ISLAMABAD, Oct 11: District and Sessions Judge Islamabad (west) Raja Jawad Abbas Hassan on Thursday granted bail to Khalid Jadoon, the prayer leader of Mehra Jaffer mosque, in the blasphemy case against Rs0.2 million surety bonds.

After the court order, District Attorney Mehfooz Paracha, who supported the bail plea, told Dawn that the cleric can now apply for acquittal from the case.

He said the police had failed to produce evidence against the cleric and the witnesses also informed the court that the investigation officer had misquoted them as they never recorded any statement against Mr Jadoon.

“There were certain lacunas in the process of the investigation and in recording the statement of the witnesses in this case,” said the attorney. He added: “The statement of Hafiz Mohammad Zubair, a prosecution witness, was also self-contradictory. On the one hand, he claimed that he had tried to stop the cleric from including the pages of the holy Quran in the evidence, but on the other he also admitted that he had heard from the three other witnesses that the cleric had altered the evidence.”

The three witnesses later informed the court that the statements attributed to them were fake and the police had prepared them on its own, he added.
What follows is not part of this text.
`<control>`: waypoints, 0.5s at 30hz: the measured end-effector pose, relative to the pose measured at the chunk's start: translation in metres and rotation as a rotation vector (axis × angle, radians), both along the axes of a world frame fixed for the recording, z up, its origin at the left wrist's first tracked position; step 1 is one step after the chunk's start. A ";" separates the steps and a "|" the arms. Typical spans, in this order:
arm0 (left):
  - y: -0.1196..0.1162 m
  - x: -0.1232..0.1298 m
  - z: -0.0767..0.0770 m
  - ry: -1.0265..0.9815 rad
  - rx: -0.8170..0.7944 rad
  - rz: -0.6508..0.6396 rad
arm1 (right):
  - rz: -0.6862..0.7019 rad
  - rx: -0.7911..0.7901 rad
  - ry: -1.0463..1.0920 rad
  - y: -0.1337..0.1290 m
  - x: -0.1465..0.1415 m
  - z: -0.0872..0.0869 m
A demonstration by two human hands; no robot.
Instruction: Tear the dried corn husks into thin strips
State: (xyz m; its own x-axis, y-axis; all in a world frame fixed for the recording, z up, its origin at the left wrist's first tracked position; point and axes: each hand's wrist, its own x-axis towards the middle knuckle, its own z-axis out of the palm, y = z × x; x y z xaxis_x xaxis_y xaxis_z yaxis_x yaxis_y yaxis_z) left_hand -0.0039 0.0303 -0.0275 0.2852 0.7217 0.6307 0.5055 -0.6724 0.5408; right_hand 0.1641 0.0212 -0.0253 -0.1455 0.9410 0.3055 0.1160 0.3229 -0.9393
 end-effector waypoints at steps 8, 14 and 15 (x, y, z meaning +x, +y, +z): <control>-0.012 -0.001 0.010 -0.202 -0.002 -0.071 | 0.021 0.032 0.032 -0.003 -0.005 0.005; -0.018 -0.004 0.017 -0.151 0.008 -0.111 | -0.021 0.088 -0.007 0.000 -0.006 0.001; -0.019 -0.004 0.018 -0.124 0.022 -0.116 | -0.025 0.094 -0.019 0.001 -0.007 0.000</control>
Syed Wajid Ali Gillani, the counsel for the cleric, while talking to this reporter, said he would file an application with the trial court for the acquittal of his client. “We can also move the Islamabad High Court seeking quashment of the FIR and the interim challan of the case in which my client has been declared as an accused.”

He expressed the hope that the cleric would get rid of the case because of the very weak evidence against him. On the basis of the available evidence, it would be difficult for the prosecution to manage his indictment, he remarked.

Tahir Naveed Chaudhry, a member of the Punjab Assembly, who is also representing the Christian girl in the blasphemy case, added: “The acquittal of Jadoon is also good for the accused girl”

According to the police challan, the main accused in the case is the cleric, not the Christian girl, because the evidence against the latter is distrustful, he pointed out.

He was hopeful about the acquittal of the Christian girl after the recent development. He observed: “When because of the weak evidence, the court is giving relief to the main accused person and there is also a chance of his acquittal as well, the minor girl will also be acquitted as she is comparatively at a better position to defend herself.”

During the hearing before the district and sessions judge, Advocate Gillani contended that the police had fabricated a false story against the cleric as he had never disrespected the pages of the holy Quran.

He said the investigation officer, Munir Jaffery, had maneuvered the blasphemy case on the directions of his ‘superiors’.

He also claimed that the statement of Hafiz Zubair, one of prosecution witnesses, could not be used as an evidence against his client as he was not cross-examined. “Under Section 164 of the CrPC (Criminal Procedure Code), the statement of a witness entails no legal value unless he is cross-examined by the defence counsel,” he contended.

Rao Abdul Rahim, the counsel for Malik Ummad, the complainant in the blasphemy case, told the court that the cleric was not nominated in the FIR by his client.

He said the police might have included the pages of the holy Quran in the evidence to make a case against the cleric and to defuse the situation.

According to the interim challan submitted to the court by the police, the residents of Mehra Jaffer on August 16, 2012, brought ashes of some burnt pages of a prayer book in two shopping bags to the prayer leader, Jadoon.

The challan said the imam intentionally included two pages of the holy Quran in one of the shopping bags in the presence of the witnesses. The challan said Jadoon had prepared the fake statement against the Christian girl and later signed some legal documents related to the evidence as a prosecution witness.

The cleric was arrested on September 1 after a witness - Hafiz Zubair - recorded his statement before the assistant commissioner of Islamabad, Shazia Qazi, and accused him of fabricating the evidence against the Christian girl.

The court on September 7 accepted the bail plea of the girl against Rs1 million surety bonds after the investigation officer said there was no direct evidence linking her with the offence.